- EXERCISE GOAL -
Return the following from the records below: each line, word for word, starting with the line that contains "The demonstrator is" and going on through the line that contains "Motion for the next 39", with nothing outside that range.

(Collected data entries)
++++++++

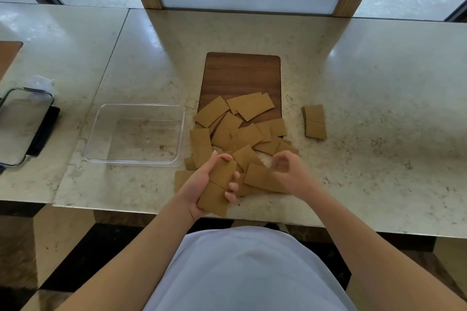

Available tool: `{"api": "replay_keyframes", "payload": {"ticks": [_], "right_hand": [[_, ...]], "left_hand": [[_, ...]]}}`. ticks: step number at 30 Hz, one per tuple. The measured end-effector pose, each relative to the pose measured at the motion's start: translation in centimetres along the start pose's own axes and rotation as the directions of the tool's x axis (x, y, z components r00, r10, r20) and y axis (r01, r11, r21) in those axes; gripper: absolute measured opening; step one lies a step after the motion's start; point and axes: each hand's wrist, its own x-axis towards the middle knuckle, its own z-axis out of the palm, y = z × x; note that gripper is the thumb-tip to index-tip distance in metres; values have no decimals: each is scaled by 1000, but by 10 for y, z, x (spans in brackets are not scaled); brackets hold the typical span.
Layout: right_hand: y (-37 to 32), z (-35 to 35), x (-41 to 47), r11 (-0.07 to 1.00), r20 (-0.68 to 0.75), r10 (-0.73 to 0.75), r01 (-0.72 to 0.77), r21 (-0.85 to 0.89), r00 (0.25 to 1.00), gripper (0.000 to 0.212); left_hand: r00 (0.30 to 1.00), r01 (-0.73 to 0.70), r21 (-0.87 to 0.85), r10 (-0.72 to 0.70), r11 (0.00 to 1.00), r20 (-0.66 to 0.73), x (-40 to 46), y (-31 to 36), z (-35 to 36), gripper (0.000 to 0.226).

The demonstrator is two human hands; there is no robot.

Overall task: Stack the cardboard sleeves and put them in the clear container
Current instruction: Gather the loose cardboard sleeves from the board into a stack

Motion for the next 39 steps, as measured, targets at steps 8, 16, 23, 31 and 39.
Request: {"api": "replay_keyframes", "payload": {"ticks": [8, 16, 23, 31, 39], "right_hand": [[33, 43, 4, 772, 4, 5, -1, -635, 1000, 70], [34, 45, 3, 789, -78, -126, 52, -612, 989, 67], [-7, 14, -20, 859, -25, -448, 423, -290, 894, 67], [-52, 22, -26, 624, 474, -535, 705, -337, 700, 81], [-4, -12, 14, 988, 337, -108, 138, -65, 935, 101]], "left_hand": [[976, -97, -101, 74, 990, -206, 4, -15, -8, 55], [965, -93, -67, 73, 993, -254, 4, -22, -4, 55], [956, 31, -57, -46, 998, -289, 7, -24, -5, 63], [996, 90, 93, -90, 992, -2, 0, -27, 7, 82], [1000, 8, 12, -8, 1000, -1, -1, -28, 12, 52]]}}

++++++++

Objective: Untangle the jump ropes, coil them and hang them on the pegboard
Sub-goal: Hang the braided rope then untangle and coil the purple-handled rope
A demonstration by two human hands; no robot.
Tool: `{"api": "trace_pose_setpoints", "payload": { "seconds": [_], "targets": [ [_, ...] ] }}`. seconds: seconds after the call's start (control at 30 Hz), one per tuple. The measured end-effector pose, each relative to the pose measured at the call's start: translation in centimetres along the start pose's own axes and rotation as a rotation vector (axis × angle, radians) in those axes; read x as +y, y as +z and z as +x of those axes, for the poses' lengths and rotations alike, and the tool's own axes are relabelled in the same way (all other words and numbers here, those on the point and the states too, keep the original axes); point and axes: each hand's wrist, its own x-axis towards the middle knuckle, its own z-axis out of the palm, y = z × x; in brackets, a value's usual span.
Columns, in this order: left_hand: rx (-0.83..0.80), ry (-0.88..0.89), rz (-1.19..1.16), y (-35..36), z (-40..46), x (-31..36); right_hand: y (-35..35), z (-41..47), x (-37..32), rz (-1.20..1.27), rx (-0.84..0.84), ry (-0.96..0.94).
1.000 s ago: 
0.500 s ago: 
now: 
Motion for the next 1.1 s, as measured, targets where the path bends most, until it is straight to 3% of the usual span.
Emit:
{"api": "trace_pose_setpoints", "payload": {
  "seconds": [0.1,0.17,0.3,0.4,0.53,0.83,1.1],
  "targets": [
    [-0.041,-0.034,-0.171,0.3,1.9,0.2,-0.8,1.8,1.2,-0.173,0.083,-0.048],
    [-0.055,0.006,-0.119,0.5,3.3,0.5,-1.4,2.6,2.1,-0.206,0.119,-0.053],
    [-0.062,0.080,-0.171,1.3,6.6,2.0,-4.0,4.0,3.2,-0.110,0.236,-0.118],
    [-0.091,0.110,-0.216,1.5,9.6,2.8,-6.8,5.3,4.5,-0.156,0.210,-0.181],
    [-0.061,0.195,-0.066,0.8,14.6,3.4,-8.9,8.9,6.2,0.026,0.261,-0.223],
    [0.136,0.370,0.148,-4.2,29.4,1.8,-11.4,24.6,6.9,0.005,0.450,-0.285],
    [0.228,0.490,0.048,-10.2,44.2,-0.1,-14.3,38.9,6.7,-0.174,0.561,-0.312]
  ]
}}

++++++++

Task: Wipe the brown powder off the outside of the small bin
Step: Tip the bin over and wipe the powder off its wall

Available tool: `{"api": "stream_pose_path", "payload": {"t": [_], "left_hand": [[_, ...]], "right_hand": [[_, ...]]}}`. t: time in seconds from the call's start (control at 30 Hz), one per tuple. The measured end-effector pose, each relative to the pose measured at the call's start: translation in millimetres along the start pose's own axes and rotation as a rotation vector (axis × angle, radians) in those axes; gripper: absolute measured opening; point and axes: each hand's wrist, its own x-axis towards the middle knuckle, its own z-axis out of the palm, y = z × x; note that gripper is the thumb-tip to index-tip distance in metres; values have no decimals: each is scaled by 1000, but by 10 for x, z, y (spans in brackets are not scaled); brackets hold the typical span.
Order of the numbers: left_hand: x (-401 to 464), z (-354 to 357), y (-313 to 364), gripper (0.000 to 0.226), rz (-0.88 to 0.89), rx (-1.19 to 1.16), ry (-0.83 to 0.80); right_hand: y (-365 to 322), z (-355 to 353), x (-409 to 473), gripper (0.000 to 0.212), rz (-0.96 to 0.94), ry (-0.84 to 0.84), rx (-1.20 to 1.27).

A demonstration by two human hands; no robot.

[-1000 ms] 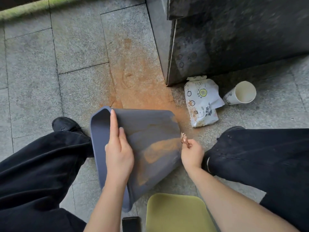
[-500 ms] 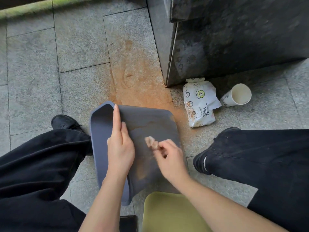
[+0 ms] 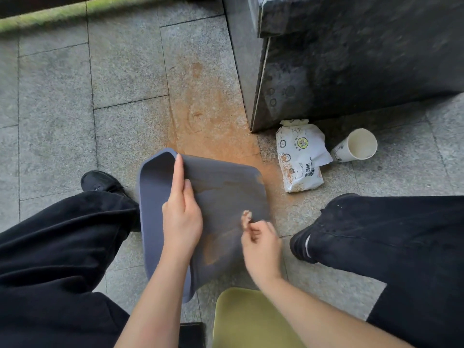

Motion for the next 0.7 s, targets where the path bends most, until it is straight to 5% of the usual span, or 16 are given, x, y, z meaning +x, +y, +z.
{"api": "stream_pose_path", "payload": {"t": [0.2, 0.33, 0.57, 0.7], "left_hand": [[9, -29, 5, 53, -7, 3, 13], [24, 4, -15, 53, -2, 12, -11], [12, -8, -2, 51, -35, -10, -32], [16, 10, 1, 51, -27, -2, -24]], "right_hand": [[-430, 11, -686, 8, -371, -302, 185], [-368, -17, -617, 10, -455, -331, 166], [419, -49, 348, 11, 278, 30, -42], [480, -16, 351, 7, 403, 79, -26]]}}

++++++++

- ANSWER AREA -
The demonstrator is two human hands; there is no robot.

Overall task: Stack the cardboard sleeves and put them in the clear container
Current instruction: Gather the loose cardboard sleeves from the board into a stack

Motion for the next 39 steps, as measured, targets at steps 8, 16, 23, 31 and 39.

Here the answer is complete.